**Instructions to follow**
Reproduce, from the lines below, exactly the stretch that begins at the line containing "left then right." and ends at the line containing "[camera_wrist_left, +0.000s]", both included.

**Data shown**
══════

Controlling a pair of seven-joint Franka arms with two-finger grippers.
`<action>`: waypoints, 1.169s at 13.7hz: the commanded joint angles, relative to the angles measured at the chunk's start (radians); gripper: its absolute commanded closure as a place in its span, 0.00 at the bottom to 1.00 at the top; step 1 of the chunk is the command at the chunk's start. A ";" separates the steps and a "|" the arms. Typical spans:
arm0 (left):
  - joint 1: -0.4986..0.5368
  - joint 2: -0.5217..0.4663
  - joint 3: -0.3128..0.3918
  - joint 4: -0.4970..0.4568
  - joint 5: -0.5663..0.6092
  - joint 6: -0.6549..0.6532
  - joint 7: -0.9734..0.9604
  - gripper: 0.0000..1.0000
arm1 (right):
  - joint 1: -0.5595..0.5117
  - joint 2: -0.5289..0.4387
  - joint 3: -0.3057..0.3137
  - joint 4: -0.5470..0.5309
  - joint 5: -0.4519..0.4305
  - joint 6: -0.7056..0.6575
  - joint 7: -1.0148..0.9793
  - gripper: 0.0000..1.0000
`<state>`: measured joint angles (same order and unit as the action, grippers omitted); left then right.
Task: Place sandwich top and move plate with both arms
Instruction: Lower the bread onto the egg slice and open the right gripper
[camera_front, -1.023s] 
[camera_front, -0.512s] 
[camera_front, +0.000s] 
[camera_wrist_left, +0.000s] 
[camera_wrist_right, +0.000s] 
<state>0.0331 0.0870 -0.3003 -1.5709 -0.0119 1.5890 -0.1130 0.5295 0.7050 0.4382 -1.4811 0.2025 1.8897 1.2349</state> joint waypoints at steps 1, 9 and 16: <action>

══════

**Exercise answer**
`<state>`: measured joint angles (same order and unit as the action, grippers omitted); left then right.
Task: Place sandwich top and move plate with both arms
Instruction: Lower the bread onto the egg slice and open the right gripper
[camera_front, -1.023s] 
[camera_front, -0.512s] 
[camera_front, +0.000s] 
[camera_wrist_left, +0.000s] 

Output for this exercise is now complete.